Un estudio publicado el 3 de julio en Nature Communications por investigadores de la ETH Zúrich y la RWTH Aachen revela la respuesta en detalle atómico mediante espectroscopía de resonancia magnética nuclear. El mecanismo implica una asimetría inesperada, un orden «segundo-primero» en el que el segundo nucleótido impulsa el reconocimiento de la plantilla mientras que el primero espera sin aparearse.
El trabajo fue liderado por Pengzhi Wu y Frederic Allain en la ETH Zúrich, estudiando una primasa mínima y termoestable del plásmido pRN1 de la arquea Sulfolobus islandicus. Debido a que esta primasa es pequeña, de subunidad única y robusta a altas temperaturas, es un sistema ideal para la disección estructural.
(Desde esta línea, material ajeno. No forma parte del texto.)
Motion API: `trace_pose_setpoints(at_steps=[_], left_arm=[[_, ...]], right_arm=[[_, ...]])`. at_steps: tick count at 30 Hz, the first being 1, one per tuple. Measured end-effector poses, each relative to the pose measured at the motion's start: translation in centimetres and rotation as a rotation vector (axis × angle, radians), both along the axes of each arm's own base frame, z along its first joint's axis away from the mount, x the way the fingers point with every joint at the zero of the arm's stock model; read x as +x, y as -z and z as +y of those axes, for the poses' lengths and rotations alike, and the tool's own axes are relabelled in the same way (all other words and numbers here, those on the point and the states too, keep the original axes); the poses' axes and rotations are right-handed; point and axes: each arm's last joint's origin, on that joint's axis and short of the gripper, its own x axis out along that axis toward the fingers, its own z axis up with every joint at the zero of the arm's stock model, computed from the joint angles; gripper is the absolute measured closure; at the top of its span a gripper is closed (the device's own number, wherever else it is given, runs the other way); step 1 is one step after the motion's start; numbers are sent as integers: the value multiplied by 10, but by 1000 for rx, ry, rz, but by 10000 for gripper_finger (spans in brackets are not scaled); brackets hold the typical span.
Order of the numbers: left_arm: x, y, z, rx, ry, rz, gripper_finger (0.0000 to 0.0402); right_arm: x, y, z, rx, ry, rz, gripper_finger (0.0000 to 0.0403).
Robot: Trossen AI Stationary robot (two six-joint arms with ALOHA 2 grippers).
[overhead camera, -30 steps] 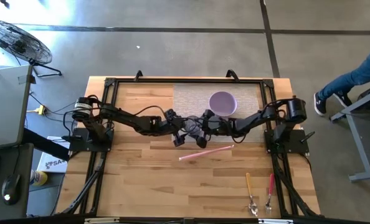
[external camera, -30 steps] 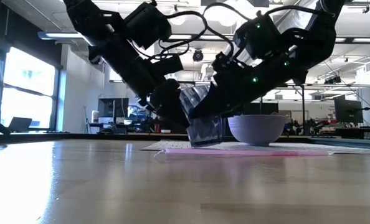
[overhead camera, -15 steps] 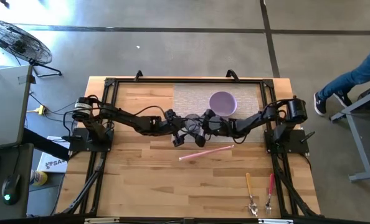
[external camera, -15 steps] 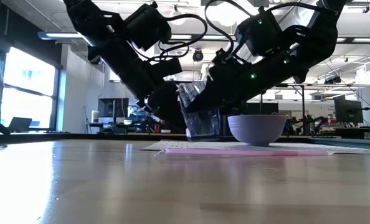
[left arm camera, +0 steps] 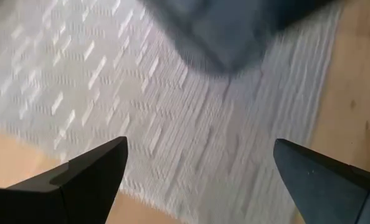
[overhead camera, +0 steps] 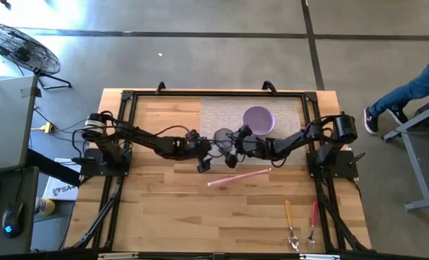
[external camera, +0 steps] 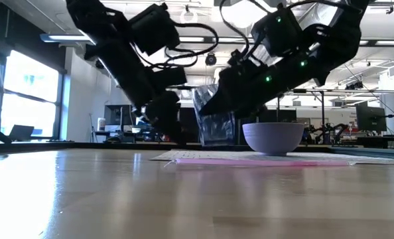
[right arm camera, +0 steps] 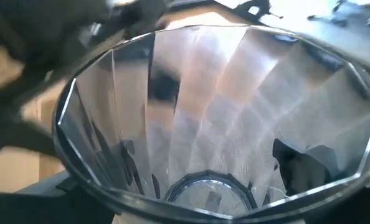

El ensamblaje en dos pasos
La ADN primasa une una plantilla de ADN y dos nucleótidos iniciadores simultáneamente en su dominio accesorio. El hallazgo clave es que solo el segundo de estos dos nucleótidos se aparea inicialmente con la plantilla. El primer nucleótido permanece sin aparear en esta etapa, mantenido en su lugar por interacciones proteicas.
Este primer nucleótido no apareado desencadena un proceso llamado volteo de base de la plantilla , la hebra plantilla rota su base opuesta fuera de la pila helicoidal normal y dentro de un bolsillo de unión, análogo a los mecanismos observados en las enzimas de reparación del ADN. La base volteada participa en una interacción de enlazador que induce un cambio conformacional cerrado en la enzima.
En el estado cerrado, el segundo nucleótido se mueve del sitio de iniciación al sitio de elongación, y el primer nucleótido finalmente forma un par de bases adecuado en el sitio de iniciación. Ambos nucleótidos están ahora posicionados para la formación catalítica del enlace fosfodiéster inicial.
«Es un punto de control de revisión incorporado antes de comprometerse con la catálisis», sugiere el mecanismo: al requerir que el segundo nucleótido se aparee correctamente antes de que el primero se fije en su lugar, la primasa evita iniciar con una primera base mal apareada.
Conservación e implicaciones
La primasa pRN1 es una enzima arqueana, pero se cree que el mecanismo se conserva en todos los dominios de la vida, lo que significa que el mismo ensamblaje «segundo-primero» probablemente opera también en las primasas humanas. Si se confirma, el hallazgo resolvería un rompecabezas fundamental en la biología de la replicación: cómo las primasas logran fidelidad en el paso de iniciación, donde la revisión clásica (actividad de exonucleasa 3′-5′) no está disponible porque no hay hebra naciente que verificar.
Los detalles estructurales también abren vías para diseñar inhibidores que bloqueen la síntesis de cebadores en patógenos , virus, bacterias y parásitos, sin atacar las primasas del huésped. En biología sintética, el sistema mínimo pRN1 proporciona una plantilla para diseñar primasas artificiales con especificidad de iniciación ajustable.